In [92]:
import pandas as pd
import numpy as np
import os
import sagemaker
import tensorflow as tf

from collections import Counter
from keras.preprocessing.sequence import pad_sequences
from sklearn.model_selection import train_test_split
from sagemaker.tensorflow import TensorFlow

In [93]:
tf.__version__

'1.14.0'

## Initial data load

In [94]:
data = pd.read_csv("data/ner_dataset.csv", encoding="latin1").fillna(method="ffill")
data.tail(10)

Unnamed: 0,Sentence #,Word,POS,Tag
1048565,Sentence: 47958,impact,NN,O
1048566,Sentence: 47958,.,.,O
1048567,Sentence: 47959,Indian,JJ,B-gpe
1048568,Sentence: 47959,forces,NNS,O
1048569,Sentence: 47959,said,VBD,O
1048570,Sentence: 47959,they,PRP,O
1048571,Sentence: 47959,responded,VBD,O
1048572,Sentence: 47959,to,TO,O
1048573,Sentence: 47959,the,DT,O
1048574,Sentence: 47959,attack,NN,O


## Preprocessing

In [95]:
words = list(set(data["Word"].values))
n_words = len(words); n_words

35178

In [96]:
tags = list(set(data["Tag"].values))
n_tags = len(tags); n_tags

17

In [97]:
class SentenceGetter(object):
    
    def __init__(self, data):
        self.n_sent = 1
        self.data = data
        self.empty = False
        agg_func = lambda s: [(w, p, t) for w, p, t in zip(s["Word"].values.tolist(),
                                                           s["POS"].values.tolist(),
                                                           s["Tag"].values.tolist())]
        self.grouped = self.data.groupby("Sentence #").apply(agg_func)
        self.sentences = [s for s in self.grouped]
    
    def get_next(self):
        try:
            s = self.grouped["Sentence: {}".format(self.n_sent)]
            self.n_sent += 1
            return s
        except:
            return None

In [98]:
getter = SentenceGetter(data)
sentences = getter.sentences

labels = [[s[2] for s in sent] for sent in sentences]
sentences = [" ".join([s[0] for s in sent]) for sent in sentences]

In [99]:
word_cnt = Counter(data["Word"].values)
vocabulary = set(w[0] for w in word_cnt.most_common(5000))

max_len = 50
word2idx = {"PAD": 0, "UNK": 1}
word2idx.update({w: i for i, w in enumerate(words) if w in vocabulary})
tag2idx = {t: i for i, t in enumerate(tags)}

X = [[word2idx.get(w, word2idx["UNK"]) for w in s.split()] for s in sentences]

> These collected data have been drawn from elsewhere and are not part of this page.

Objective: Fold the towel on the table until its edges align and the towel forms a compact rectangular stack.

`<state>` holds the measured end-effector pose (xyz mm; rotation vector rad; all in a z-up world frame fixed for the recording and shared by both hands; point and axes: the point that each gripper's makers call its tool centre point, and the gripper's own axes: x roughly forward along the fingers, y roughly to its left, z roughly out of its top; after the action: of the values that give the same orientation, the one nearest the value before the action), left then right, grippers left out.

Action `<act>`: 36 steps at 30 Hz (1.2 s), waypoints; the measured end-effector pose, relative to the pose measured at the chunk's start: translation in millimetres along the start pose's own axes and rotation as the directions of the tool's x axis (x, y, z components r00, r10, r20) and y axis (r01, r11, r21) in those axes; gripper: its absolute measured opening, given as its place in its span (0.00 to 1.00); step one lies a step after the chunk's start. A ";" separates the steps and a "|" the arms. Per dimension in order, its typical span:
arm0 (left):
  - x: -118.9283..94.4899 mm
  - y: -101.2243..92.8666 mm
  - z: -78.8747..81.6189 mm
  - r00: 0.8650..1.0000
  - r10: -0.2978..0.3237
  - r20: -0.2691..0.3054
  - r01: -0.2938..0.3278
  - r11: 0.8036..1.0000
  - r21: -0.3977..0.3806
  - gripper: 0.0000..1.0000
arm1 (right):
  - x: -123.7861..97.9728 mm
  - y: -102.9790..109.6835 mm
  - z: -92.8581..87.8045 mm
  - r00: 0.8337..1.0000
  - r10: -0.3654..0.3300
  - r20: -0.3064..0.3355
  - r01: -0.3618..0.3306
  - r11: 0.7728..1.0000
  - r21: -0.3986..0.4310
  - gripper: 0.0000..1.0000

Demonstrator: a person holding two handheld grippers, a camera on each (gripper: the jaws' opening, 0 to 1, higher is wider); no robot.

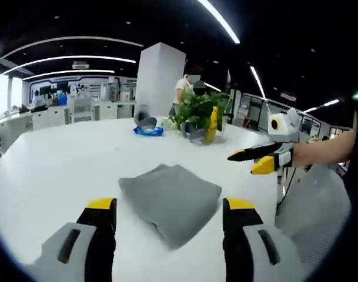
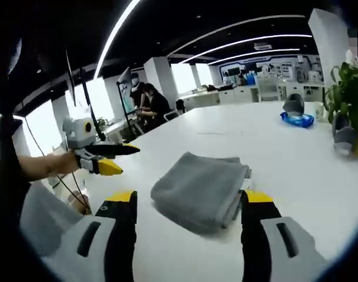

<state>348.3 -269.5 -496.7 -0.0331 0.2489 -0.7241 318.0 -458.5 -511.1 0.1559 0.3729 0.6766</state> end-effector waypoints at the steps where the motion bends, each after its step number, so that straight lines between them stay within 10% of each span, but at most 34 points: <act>1: -9.2 -2.9 7.2 0.999 0.018 0.029 -0.018 1.000 -0.008 0.95 | -8.6 2.8 2.5 1.000 -0.012 0.003 0.012 1.000 0.002 0.77; 9: -69.9 -45.3 3.7 0.996 0.070 0.046 -0.073 0.996 0.057 0.99 | -75.1 17.3 33.9 0.969 -0.169 0.182 0.180 0.983 -0.045 0.99; 16: -76.6 -51.9 -12.6 0.997 0.083 0.008 -0.083 0.996 0.045 0.99 | -86.8 12.4 6.5 0.961 -0.274 0.043 0.274 0.919 -0.282 0.95; 22: -65.6 -75.7 2.0 0.994 0.058 0.097 -0.062 0.997 0.037 0.99 | -93.9 2.7 -4.9 0.944 -0.328 -0.038 0.266 0.823 -0.502 0.79; 29: -68.5 -68.6 -7.2 0.992 0.104 0.072 -0.114 0.983 0.146 0.99 | -105.2 -6.3 -17.2 0.960 -0.279 0.004 0.265 0.909 -0.321 0.77; 36: -69.7 -56.5 -22.3 0.987 0.163 -0.013 -0.157 0.969 0.192 0.99 | -110.1 -12.8 -29.7 0.964 -0.267 0.012 0.262 0.936 -0.234 0.74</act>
<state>255.9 -264.7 -496.9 0.1786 0.2063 -0.5853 235.1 -537.8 -510.4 -0.1243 0.3235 0.4508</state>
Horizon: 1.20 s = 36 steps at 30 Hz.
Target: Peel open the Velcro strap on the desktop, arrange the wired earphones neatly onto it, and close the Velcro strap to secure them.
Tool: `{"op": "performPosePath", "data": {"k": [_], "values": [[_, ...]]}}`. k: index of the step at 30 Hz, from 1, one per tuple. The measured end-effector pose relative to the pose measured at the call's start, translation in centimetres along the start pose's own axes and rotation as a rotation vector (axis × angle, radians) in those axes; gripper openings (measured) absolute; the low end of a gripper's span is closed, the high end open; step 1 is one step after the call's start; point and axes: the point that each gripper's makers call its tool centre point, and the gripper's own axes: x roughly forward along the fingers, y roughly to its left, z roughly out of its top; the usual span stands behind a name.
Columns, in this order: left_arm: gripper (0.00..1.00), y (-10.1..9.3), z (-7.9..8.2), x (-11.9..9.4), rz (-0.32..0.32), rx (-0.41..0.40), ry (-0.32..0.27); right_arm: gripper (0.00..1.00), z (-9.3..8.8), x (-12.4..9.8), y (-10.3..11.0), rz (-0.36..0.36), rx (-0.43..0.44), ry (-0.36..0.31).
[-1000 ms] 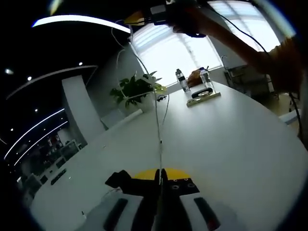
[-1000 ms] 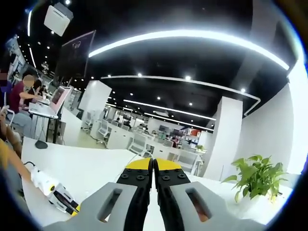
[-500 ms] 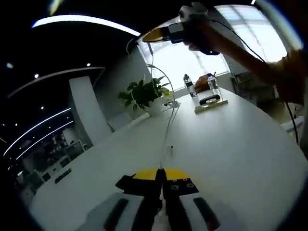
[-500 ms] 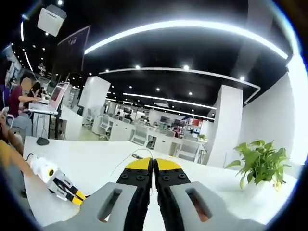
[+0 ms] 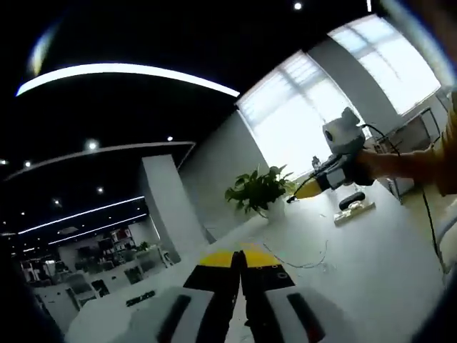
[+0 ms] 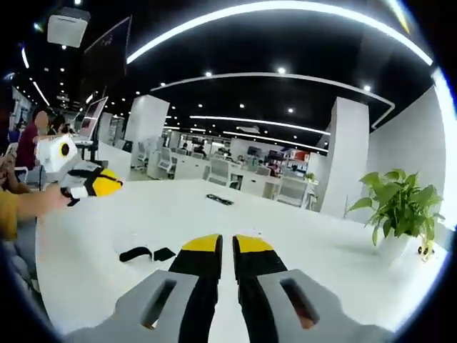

X = pad_sequences(maxlen=max_len, sequences=X, padding="post", value=word2idx["PAD"])

y = [[tag2idx[l_i] for l_i in l] for l in labels]

y = pad_sequences(maxlen=max_len, sequences=y, padding="post", value=tag2idx["O"])

## Train-test split

In [100]:
X_tr, X_te, y_tr, y_te = train_test_split(X, y, test_size=0.1, shuffle=True, random_state=666)

## Upload data to S3

In [101]:
sagemaker_session = sagemaker.Session()
role = sagemaker.get_execution_role()
bucket = sagemaker_session.default_bucket()

prefix = 'sagemaker/named_entity_recognition'
data_dir = 'data'

In [102]:
pd.concat([pd.DataFrame(y_tr), pd.DataFrame(X_tr)], axis=1).to_csv(os.path.join(data_dir, 'train.csv'), header=False, index=False)

In [103]:
input_data = sagemaker_session.upload_data(path=data_dir, bucket=bucket, key_prefix=prefix)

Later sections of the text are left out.